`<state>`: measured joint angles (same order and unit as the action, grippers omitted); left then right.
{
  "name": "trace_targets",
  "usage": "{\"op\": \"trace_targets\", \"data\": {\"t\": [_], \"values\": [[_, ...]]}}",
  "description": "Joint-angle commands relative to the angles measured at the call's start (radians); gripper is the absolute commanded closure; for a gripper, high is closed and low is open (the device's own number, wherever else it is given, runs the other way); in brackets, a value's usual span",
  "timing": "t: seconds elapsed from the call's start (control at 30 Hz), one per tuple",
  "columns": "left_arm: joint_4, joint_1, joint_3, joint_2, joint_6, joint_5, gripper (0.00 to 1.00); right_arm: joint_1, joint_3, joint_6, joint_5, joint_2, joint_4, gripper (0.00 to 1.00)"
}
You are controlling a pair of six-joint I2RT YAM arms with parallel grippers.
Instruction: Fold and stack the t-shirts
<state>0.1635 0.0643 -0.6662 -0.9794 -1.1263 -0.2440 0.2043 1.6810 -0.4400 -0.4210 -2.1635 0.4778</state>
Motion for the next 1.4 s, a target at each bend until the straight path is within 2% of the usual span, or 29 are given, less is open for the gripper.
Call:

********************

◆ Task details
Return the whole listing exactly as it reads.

◆ Task solution
`<state>`: measured joint angles (same order and unit as the action, grippers omitted); left then right.
{
  "name": "trace_targets",
  "usage": "{\"op\": \"trace_targets\", \"data\": {\"t\": [_], \"values\": [[_, ...]]}}",
  "description": "Joint-angle commands relative to the angles measured at the call's start (radians); gripper is the absolute commanded closure; for a gripper, high is closed and low is open (the device's own number, wherever else it is given, runs the other way); in brackets, a value's usual span",
  "timing": "t: seconds elapsed from the call's start (control at 30 Hz), one per tuple",
  "columns": "left_arm: joint_4, joint_1, joint_3, joint_2, joint_6, joint_5, gripper (0.00 to 1.00); right_arm: joint_1, joint_3, joint_6, joint_5, joint_2, joint_4, gripper (0.00 to 1.00)"
}
You are controlling a pair of six-joint I2RT YAM arms with parallel grippers.
Instruction: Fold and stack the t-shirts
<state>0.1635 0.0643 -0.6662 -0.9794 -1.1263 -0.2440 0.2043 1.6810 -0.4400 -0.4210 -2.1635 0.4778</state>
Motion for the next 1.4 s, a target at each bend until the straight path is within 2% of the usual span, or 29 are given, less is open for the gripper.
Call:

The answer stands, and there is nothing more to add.